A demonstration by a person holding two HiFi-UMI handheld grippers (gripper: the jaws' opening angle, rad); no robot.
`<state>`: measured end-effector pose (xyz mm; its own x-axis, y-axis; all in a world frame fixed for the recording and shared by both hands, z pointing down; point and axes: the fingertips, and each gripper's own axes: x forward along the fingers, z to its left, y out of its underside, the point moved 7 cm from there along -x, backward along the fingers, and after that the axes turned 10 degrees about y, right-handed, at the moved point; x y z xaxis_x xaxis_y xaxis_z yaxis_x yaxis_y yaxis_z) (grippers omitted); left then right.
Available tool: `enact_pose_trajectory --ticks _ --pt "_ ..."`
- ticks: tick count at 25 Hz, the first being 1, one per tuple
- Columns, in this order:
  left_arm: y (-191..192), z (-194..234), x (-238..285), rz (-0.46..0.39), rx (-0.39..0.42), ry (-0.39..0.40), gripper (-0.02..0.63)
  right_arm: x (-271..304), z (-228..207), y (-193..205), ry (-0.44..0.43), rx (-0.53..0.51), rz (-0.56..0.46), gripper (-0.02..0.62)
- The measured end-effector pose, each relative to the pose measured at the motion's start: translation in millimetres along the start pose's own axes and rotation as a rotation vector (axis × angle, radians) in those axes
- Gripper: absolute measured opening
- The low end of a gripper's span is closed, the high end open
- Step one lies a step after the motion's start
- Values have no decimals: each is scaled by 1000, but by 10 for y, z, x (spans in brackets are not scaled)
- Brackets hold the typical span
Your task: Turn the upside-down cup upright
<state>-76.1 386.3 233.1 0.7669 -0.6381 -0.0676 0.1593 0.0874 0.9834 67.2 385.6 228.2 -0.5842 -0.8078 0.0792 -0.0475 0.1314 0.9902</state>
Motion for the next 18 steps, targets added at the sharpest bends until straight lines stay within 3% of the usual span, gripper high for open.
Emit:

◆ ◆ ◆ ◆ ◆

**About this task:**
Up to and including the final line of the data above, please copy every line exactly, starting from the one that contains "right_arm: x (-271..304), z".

**Output of the exercise:**
  right_arm: x (-271..304), z (-228..207), y (-193..205), ry (-0.44..0.43), rx (-0.53..0.51), rz (-0.56..0.46), gripper (-0.02..0.62)
- The measured end-effector pose, each relative to the pose measured at the motion's start: translation in millimetres along the start pose's own axes and rotation as a rotation vector (axis × angle, radians) in those axes
- Gripper: absolute measured opening
- The low end of a gripper's span is closed, the high end open
- Step one lies a step after the motion's start
- Values have no decimals: each is scaled by 1000, but by 10 for y, z, x (spans in brackets are not scaled)
- Brackets hold the typical span
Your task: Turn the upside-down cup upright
<state>-76.1 386.3 233.1 0.7669 -0.6381 -0.0676 0.1593 0.0874 0.9834 67.2 385.6 228.2 -0.5842 -0.8078 0.0792 -0.0475 0.1314 0.9902</state>
Motion for the next 18 steps, targets added at the sharpest bends until straight lines stay within 3% of the usual span, gripper high for open.
Emit:

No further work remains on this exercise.